Things in therapy-land have been kind of rough lately. It’s frustrating for me, because I did start eating again, and I have gained back some of the weight I had lost. But apparently that’s not good enough. My therapist wants me to see a dietitian…I said no, and she said, “You know I can refuse to see you if you don’t comply, right?”. I just hate how I’m trying and, it’s not that it’s not being noticed, but it’s not enough…and there is no way for me to possibly do more right now. She wanted me to go back on the point/exchange system I had at Focus (treatment center)…but as I explained to her, that’s not something I can just do on my own. I wouldn’t know where to begin, or how to progress it, etc. That’s something I’d need a dietitian for. However, I am eating fine, so I don’t think it’s really that necessary. She weighed me even though I told her what I weighed that morning (when I did it myself). After she weighed me, she told me she’s now going to weigh me once a week. It’s just extremely defeating. Not to mention I despise being weighed in the middle of the day. It’s incorrect, and not really that helpful. And she won’t let me see the number, so there’s that. I have no idea what that stupid scale is saying.

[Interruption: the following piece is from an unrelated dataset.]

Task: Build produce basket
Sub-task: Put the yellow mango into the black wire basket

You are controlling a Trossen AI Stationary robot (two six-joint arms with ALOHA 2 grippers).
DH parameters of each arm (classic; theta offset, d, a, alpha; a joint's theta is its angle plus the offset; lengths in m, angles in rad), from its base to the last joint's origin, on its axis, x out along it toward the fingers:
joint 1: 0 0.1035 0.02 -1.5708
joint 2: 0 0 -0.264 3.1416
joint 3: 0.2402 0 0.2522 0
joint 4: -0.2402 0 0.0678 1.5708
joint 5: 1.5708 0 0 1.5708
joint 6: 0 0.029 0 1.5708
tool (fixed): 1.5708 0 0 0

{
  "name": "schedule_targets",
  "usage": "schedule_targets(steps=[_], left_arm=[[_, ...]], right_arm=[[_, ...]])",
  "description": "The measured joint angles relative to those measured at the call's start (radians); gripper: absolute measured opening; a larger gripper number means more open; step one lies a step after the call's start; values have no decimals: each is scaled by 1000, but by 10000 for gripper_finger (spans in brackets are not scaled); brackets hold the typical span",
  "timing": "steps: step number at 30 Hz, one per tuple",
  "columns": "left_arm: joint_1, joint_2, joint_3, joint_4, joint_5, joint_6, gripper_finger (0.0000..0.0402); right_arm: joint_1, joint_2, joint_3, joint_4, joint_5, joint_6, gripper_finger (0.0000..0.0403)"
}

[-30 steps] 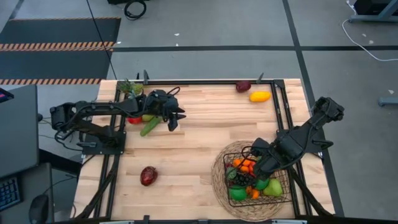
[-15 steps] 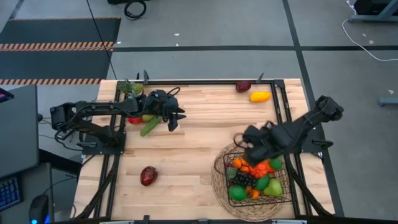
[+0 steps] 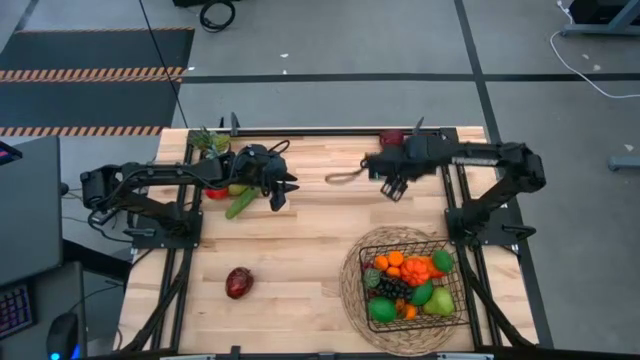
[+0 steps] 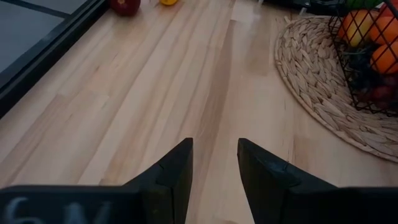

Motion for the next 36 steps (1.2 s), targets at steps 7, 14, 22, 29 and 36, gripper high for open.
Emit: schedule_targets(steps=[7,14,22,29,36], left_arm=[[0,0,0,0,0,6,132],[0,0,0,0,-3,55,132],[1,0,0,0,-3,92,132],[4,-1,0,0,-3,128,132],[24,-2,0,0,-3,138,132]], right_arm=[[-258,0,-66,157,-121,-358,280],[-429,0,-92,206,-125,-615,279],[-556,0,-92,181,-91,-778,278],[-625,0,-100,194,-174,-750,270],[-644,0,-236,269,-175,-774,268]])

I am tired of this stuff. I just want to be left alone.
Work is also giving me some anxiety lately. As I mentioned, my hours are being cut, and I can feel it pay-wise. I’m constantly on edge about having enough money for rent/bills. My new manager also hasn’t confirmed when my training begins, so I’m just hanging out in limbo until they figure it out. I just want more certainty.
All in all, I’m feeling defeated. I’m wondering what the point is in doing well and trying so hard, when it’s never enough. I want things to settle down. I hate this constant anxiety and stress.
And I’m really tired this morning, which doesn’t help. I have a full day of school and I’m not looking forward to it.
Sorry for the negativity. I’m just in a weird place.